Wednesday, August 11, 2010

Our Family

I've been reading some friends' blogs about their times at BlogHer2010. I wish I could say "I wish I had gone to NYC and BlogHer", but I don't need to go. Not yet. I'm not a big blogger - I don't have time. I don't have time to write, I don't have time to read, I don't have time to even formulate complete sentences usually. I get inspirations, ideas, thoughts that grab me, but by the time my babies are in bed and my chores are finished, I'm so tired I am incoherent.

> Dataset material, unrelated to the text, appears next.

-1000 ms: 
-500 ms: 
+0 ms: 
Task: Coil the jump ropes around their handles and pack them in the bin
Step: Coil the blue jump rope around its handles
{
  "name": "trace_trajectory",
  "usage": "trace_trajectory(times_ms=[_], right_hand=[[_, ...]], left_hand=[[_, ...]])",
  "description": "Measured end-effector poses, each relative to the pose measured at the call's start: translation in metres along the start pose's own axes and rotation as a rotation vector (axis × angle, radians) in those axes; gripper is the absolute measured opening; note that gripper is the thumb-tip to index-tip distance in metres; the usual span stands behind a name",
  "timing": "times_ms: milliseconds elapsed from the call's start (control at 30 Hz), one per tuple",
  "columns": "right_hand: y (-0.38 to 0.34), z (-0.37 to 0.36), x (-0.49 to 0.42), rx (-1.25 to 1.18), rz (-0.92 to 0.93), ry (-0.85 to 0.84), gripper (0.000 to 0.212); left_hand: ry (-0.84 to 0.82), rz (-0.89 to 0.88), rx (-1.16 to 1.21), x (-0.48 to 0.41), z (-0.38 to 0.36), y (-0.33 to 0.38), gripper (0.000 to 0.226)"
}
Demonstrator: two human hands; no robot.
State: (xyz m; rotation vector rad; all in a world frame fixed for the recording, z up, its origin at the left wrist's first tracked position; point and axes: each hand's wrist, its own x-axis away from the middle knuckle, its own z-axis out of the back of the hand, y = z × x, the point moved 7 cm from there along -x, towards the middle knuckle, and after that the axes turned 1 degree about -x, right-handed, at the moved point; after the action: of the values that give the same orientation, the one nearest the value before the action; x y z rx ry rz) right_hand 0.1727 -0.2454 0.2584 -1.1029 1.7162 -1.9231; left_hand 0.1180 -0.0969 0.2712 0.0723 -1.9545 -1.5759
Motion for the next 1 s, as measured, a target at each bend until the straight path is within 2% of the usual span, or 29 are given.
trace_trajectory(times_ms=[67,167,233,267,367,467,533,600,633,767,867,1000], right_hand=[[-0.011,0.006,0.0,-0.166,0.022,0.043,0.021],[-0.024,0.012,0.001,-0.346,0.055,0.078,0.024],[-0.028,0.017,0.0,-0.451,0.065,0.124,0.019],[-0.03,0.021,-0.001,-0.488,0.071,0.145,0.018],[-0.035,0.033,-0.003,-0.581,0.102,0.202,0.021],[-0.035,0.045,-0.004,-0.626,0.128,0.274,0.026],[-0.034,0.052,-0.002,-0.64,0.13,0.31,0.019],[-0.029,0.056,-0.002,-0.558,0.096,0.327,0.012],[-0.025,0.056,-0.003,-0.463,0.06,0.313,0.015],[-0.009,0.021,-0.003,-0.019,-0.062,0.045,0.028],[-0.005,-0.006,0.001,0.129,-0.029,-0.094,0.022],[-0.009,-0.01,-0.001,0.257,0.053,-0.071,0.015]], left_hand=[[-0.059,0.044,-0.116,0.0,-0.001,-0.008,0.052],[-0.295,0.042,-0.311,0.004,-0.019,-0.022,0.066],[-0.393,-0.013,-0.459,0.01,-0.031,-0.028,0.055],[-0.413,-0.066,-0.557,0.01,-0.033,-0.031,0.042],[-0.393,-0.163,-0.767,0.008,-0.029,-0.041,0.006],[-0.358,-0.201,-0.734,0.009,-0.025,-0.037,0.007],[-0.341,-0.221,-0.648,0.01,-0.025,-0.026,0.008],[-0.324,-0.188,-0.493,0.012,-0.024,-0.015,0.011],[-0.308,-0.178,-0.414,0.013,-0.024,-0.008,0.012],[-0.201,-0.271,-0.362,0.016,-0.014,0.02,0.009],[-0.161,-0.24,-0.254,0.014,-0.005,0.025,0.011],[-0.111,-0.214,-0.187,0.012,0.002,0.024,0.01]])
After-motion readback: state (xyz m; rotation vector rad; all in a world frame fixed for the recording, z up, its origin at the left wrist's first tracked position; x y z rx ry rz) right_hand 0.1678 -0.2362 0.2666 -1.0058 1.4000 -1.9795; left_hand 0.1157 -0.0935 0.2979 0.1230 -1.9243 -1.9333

It is getting easier. My boys are sleeping more through the night, except for John's night-terrors. I've been going into him at 2:30 am and 5:30 am almost every night for about 3 weeks now. I lay down with him, hold him and his soccer ball, stroke his sweaty hair off of his forehead, and fall asleep. A while later, I hear Joseph crying (without the monitor - can you believe it?), climb out of John's little bed, and go to my baby baby. (John is my big boy baby, Joseph is my baby baby). Then I sleep with Joseph until he awakes, usually about 6:30 am. He starts to play with his binkie, talks, rolls around, looks at me, then scoots over or rolls over to me and touches my face. He is so fun to sleep with. It takes me a few minutes to awaken, since I had been awake a few times already during the night. But then we stay in bed until John awakens, playing, snuggling, smiling at each other, holding hands, playing "binkie hide and seek". When John awakens, he comes into bed with us, saying "Little Joey" as he gives Joey "the love". He loves Joey so hard!

Anyway, I digress. I started writing this post after reading about BlogHer2010, about the friends who are realizing that their actual and supportive friends are online, not in their same town. I started thinking about my own friends and family. I have been trying to create a family for a while now. I have a family, my parents, siblings and their spouses, nieces & nephews, aunts & uncles, cousins. But we are not close anymore. We have grown apart, our children have grown apart, and life is going on.

After feeling lonely for comeraderie, I started making family time with friends and their families. I started seeking out friends with children John's & Joseph's ages, so we could plan family outings with them. I am creating a new family for myself. I love my "family of origin", and always will, but I LIKE and LOVE my new family. I have friends from long ago, who have friends John's ages (Jenny & Ann), friends from our co-op (Kristen, Candace, Norma, Stacey, Kristina, Elise, Jovanka, Nancy), friends from our book club which no longer meets and no longer reads books but remain my best friends (Paula, Jane, Kendra, Jennifer, Alicia, MaryBeth, Nicole). I am, I say it again, creating my family. I hope to remain friends with these amazing women and their children & spouses for the rest of my life. I hope to make new friends at my boys' new schools, and include them in my family. I think it is important to create routines and rituals for my boys. Things they can remember and look forward to and predict. Family Time with our extended "family" is one thing I want to consistently plan and do. We need those connections, that support. I don't have it with fellow bloggers (yet???), but am creating it with my friends who know me better than my "family of origin" does. Is it weird? Yes, a bit. I thought I'd be super close to my siblings and we'd raise our children together. Not happening. We have nothing, really, in common. We have different values and wishes for our children. And, it's okay. I have matured enough (I hope) to recognize this and accept it. And to create a circle of friends my boys can turn to for fun, support, and love.

Our new family. Our chosen family. We love and like them. And it is good.